» Exercise prompt
In the listing that follows, locate the line containing "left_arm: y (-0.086" and the line containing "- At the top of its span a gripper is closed". Retype exactly those two lines and every line between them, and nothing more.
- - - -
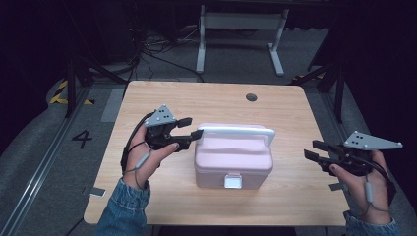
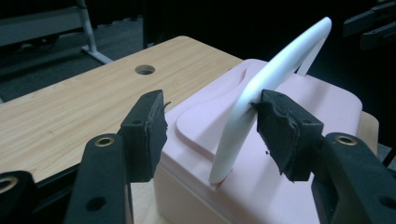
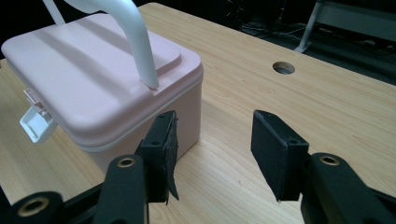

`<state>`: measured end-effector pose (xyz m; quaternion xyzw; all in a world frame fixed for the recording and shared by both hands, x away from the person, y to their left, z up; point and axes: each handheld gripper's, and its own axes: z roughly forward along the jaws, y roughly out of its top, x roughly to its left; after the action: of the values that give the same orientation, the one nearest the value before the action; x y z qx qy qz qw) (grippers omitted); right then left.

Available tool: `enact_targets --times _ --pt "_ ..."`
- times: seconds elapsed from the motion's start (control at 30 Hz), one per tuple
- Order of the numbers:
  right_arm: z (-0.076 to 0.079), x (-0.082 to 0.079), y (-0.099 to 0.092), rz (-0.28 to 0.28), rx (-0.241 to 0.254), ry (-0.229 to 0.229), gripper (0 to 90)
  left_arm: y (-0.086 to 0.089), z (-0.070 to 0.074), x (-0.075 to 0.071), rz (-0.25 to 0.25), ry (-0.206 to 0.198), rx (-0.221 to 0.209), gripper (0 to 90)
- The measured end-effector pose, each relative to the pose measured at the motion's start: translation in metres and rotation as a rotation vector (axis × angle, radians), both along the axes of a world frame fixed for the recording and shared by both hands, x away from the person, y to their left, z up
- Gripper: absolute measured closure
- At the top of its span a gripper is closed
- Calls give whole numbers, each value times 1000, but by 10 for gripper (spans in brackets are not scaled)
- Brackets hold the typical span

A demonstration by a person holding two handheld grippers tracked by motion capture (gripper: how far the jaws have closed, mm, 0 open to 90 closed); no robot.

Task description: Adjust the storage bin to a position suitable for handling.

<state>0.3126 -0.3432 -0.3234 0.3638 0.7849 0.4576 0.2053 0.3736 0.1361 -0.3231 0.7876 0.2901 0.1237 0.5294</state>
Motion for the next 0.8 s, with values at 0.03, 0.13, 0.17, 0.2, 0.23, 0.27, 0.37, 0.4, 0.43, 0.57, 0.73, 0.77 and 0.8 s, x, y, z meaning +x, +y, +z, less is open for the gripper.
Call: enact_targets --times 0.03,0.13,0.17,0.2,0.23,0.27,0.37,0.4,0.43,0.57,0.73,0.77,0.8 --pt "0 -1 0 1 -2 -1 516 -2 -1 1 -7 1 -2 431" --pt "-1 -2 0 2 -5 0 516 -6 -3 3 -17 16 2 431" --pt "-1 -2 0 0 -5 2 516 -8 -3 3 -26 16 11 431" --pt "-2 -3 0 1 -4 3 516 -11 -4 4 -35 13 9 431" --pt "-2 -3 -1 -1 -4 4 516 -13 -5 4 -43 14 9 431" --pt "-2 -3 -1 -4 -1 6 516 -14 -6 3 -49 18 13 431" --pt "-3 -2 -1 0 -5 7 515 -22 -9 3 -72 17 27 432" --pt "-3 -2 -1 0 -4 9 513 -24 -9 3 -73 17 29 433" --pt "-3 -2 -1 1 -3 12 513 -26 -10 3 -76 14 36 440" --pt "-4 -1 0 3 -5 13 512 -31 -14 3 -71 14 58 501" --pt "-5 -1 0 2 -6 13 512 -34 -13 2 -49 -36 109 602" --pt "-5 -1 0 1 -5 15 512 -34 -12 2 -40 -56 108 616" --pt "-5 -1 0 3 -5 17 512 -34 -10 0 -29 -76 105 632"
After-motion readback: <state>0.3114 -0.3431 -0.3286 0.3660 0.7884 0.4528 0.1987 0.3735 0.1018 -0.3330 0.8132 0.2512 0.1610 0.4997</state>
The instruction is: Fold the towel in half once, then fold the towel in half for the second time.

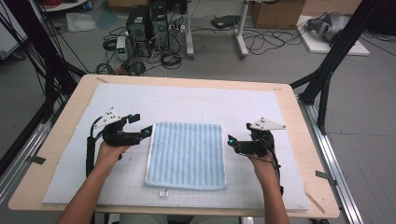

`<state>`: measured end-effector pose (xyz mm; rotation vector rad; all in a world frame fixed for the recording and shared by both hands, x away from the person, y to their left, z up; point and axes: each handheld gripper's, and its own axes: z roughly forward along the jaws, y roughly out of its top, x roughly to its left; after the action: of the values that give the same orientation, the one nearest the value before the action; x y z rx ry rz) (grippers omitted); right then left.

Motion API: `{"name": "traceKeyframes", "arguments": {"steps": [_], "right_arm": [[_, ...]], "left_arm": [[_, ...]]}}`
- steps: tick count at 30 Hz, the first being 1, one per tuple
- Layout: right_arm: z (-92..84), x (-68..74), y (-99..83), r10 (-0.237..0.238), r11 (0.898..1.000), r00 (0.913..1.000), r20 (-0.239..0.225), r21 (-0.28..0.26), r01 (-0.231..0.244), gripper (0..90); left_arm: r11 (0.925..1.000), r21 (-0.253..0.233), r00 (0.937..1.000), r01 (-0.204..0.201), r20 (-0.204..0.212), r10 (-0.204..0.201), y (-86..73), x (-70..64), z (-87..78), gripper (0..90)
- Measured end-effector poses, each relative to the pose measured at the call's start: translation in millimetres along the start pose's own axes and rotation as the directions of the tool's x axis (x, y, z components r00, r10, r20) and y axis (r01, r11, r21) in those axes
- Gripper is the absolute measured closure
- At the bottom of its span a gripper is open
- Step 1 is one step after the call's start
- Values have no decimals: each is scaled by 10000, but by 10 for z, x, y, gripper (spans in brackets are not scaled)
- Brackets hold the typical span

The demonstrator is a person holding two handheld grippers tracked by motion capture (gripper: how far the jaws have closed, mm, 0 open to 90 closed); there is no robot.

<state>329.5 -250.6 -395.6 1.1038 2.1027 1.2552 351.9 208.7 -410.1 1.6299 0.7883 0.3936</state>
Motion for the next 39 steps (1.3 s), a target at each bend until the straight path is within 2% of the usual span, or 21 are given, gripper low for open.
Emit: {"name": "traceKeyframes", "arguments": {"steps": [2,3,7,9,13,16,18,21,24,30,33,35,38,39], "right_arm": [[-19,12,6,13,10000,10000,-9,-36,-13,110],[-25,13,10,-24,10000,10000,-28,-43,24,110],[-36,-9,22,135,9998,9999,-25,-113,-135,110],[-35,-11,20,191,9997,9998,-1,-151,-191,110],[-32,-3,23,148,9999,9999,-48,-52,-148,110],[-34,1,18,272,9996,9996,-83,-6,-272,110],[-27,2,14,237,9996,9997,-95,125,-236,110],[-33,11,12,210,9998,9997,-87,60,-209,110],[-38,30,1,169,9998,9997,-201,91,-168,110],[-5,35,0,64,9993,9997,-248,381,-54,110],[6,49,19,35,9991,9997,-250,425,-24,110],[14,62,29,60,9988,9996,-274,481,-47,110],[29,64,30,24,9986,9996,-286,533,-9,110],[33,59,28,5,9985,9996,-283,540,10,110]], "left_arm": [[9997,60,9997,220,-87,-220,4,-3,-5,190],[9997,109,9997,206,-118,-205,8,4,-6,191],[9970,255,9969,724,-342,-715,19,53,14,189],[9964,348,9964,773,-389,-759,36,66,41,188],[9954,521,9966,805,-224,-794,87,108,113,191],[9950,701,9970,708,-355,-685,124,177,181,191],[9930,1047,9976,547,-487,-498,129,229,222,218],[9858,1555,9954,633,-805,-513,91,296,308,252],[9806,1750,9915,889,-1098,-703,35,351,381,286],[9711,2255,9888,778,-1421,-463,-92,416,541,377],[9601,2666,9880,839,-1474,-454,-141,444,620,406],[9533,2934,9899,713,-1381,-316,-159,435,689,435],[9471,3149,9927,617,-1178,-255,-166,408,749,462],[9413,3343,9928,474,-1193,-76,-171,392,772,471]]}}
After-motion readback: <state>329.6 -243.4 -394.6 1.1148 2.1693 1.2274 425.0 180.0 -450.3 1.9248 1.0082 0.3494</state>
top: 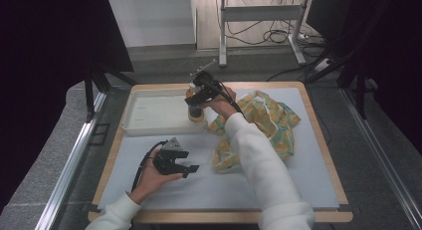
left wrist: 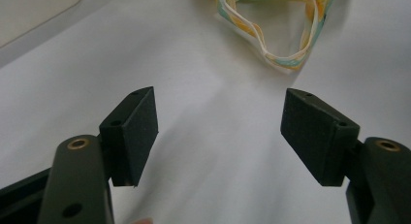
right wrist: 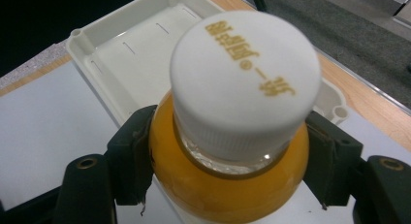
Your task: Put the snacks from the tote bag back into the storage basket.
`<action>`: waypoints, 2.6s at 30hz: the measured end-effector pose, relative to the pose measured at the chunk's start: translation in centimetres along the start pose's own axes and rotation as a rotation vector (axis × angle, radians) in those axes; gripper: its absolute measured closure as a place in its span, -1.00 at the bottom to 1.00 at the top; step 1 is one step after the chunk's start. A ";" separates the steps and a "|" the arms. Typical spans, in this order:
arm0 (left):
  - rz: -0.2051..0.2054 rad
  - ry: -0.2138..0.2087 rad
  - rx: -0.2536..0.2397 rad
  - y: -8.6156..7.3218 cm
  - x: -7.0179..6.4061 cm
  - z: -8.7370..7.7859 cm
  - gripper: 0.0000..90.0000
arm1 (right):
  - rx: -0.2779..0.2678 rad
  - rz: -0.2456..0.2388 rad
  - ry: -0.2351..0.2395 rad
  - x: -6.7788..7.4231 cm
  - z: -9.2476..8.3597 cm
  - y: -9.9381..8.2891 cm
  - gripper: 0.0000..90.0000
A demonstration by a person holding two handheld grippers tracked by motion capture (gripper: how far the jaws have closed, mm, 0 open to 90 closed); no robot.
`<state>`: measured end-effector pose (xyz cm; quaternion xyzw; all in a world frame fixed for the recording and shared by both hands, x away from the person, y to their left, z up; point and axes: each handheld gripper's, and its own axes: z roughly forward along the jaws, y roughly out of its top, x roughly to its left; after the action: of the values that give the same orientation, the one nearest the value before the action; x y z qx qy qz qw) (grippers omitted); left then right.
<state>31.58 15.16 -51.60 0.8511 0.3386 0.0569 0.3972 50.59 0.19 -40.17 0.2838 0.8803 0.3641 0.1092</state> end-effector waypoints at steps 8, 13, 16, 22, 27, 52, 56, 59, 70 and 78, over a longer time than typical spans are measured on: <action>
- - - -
» Answer to this exercise
  left_arm: y (-0.086 to 0.089), z (-0.070 to 0.074), x (-0.075 to 0.071), rz (-0.25 to 0.25), ry (-0.206 to 0.198), rx (-0.221 to 0.209), gripper (0 to 90)
- The measured end-effector pose, each relative to the pose measured at the motion's start: translation in metres and rotation as a rotation vector (axis × angle, radians), both along the axes of a world frame fixed for the recording and shared by both hands, x away from the person, y to their left, z up
- Gripper: absolute measured closure
- At the top of its span a gripper is closed

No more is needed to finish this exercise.